§ **WHAT TO PRODUCE**:
Only the lines below, from the one with "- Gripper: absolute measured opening" through the one with "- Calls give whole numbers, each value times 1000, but", are to be written out, exactly.

Records drawn from a dataset
********************
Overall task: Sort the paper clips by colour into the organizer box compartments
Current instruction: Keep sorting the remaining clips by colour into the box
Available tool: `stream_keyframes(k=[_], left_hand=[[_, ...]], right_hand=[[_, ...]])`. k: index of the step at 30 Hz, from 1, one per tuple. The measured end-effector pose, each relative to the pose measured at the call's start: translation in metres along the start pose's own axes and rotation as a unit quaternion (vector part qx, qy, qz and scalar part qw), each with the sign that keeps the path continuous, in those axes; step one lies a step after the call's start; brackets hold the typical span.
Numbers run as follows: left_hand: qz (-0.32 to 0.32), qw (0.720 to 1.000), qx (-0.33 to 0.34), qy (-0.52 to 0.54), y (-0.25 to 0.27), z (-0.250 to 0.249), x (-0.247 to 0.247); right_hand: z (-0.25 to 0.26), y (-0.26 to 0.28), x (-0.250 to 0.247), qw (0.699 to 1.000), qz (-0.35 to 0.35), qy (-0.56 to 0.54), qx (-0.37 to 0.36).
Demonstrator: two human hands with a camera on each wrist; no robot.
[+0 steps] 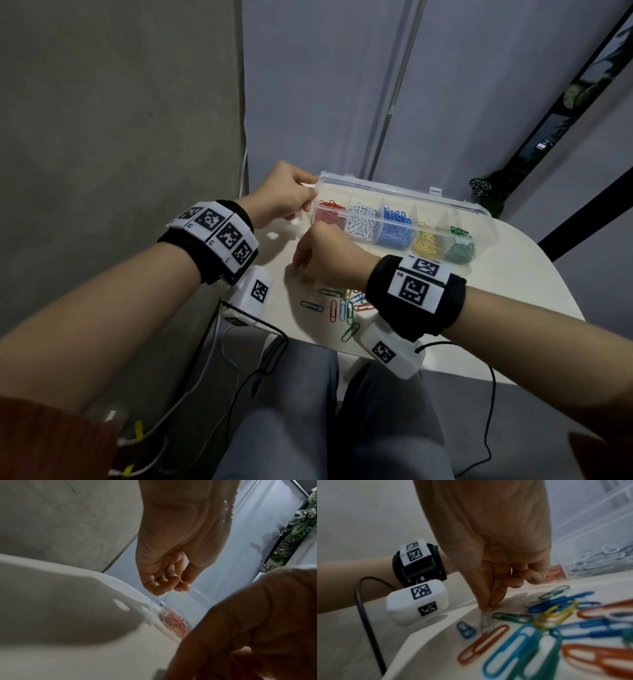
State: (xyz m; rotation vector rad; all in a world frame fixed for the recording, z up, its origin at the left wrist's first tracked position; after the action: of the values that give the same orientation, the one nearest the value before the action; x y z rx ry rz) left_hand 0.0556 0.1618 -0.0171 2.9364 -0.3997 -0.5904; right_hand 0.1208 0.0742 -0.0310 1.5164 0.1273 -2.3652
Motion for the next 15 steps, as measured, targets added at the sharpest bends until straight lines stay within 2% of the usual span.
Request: stream_keyframes(k=[4,11,15], left_hand=[[0.002,1.000,-0.003,0.000,-0.001,0.001,0.000],[0.002,1.000,0.001,0.002,0.000,0.000,0.001],[0.003,1.000,0.003,0.003,0.001,-0.001,0.001]], right_hand=[[0.001,-0.001,0.001,1.000,-0.004,0.028,0.008],[0.029,0.018,-0.003,0.978,-0.024,0.193,-0.070],[0.036,0.020,-0.010,0.974,-0.033,0.209,-0.078]])
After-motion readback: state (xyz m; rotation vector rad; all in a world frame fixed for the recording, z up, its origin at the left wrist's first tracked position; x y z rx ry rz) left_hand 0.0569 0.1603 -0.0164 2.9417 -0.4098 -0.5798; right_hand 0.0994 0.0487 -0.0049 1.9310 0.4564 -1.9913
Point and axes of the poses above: each hand's wrist, its own y-axis away from the middle knuckle, its own x-axis out of the palm, z = x × y, the point moved 7 cm from there along -y, towards the middle knuckle, and after that the axes turned 4 degrees about -x, right-handed, at the moved point
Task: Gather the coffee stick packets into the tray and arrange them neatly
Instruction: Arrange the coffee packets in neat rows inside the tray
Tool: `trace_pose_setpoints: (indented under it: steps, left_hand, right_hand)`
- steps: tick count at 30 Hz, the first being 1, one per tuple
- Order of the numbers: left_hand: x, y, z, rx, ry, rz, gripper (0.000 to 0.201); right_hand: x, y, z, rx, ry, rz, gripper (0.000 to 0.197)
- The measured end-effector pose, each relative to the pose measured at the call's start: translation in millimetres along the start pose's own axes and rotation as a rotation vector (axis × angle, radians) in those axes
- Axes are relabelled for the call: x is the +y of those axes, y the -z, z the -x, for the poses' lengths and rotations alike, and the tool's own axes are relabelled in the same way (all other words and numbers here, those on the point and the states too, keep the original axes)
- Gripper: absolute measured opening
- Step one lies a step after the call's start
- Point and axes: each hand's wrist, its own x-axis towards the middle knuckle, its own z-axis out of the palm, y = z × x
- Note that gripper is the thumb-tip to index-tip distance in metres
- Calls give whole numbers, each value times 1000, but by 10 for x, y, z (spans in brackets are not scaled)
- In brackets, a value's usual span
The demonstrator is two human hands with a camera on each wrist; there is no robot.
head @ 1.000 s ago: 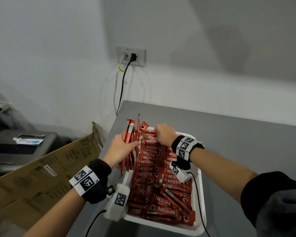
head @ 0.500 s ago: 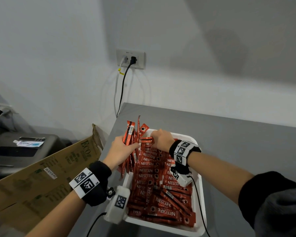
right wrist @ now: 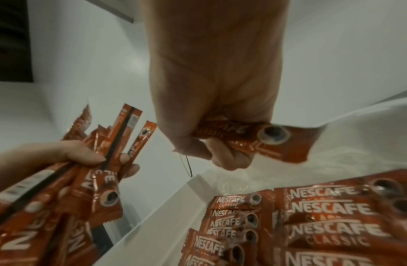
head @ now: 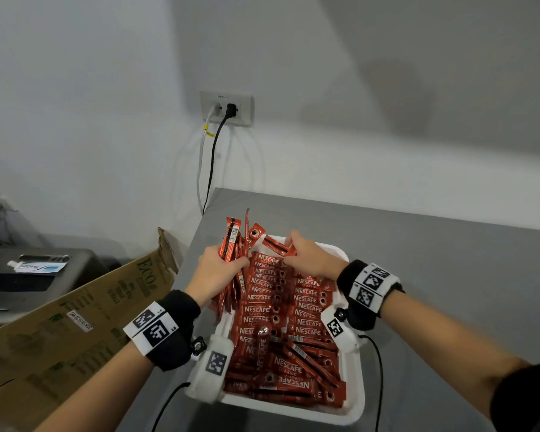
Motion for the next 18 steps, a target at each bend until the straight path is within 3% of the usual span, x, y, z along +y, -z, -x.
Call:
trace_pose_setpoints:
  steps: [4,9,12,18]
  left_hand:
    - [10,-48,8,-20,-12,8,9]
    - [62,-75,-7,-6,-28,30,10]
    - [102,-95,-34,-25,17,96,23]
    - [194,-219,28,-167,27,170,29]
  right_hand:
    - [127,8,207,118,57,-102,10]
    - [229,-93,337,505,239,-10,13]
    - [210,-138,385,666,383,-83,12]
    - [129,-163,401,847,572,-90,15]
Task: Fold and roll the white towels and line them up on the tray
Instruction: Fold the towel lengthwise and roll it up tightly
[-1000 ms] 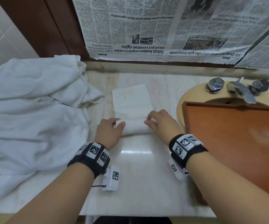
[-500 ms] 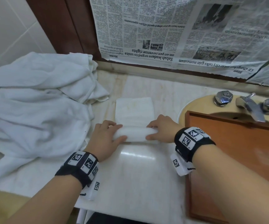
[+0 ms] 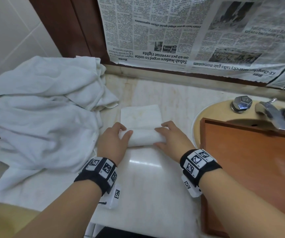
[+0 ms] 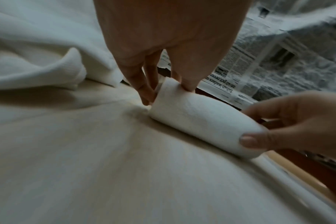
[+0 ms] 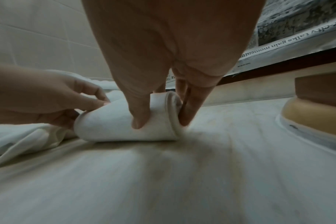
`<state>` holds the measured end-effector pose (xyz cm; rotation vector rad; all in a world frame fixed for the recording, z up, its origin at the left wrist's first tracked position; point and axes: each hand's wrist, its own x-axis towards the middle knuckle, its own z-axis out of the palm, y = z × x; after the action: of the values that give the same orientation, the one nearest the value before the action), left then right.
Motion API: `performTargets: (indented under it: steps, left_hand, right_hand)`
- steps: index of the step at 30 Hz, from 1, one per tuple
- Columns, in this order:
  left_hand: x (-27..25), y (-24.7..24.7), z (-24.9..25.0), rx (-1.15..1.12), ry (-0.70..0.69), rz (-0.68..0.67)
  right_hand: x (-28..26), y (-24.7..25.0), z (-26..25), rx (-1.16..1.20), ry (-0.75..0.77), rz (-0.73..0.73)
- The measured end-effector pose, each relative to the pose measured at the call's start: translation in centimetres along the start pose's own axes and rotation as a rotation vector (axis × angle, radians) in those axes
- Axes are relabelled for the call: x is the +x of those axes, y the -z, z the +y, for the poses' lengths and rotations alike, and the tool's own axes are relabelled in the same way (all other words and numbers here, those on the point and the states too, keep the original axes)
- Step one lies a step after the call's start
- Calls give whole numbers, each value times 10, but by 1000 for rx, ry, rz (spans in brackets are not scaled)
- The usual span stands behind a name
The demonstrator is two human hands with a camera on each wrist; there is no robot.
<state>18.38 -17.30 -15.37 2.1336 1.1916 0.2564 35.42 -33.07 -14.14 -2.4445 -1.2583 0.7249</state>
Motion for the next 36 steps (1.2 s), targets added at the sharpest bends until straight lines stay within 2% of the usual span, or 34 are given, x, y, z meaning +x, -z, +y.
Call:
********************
§ **RESULT OF THIS TASK**:
- Gripper: absolute measured opening
- Step one lies a step after the call's start
- Point and axes: each hand's wrist, its own x-axis towards the middle knuckle, its own z-axis out of the palm, y = z × x
- Note that gripper is the thumb-tip to index-tip distance in metres
- Calls give whole numbers, each value times 1000, but by 10 for x, y, z (spans in brackets are not scaled)

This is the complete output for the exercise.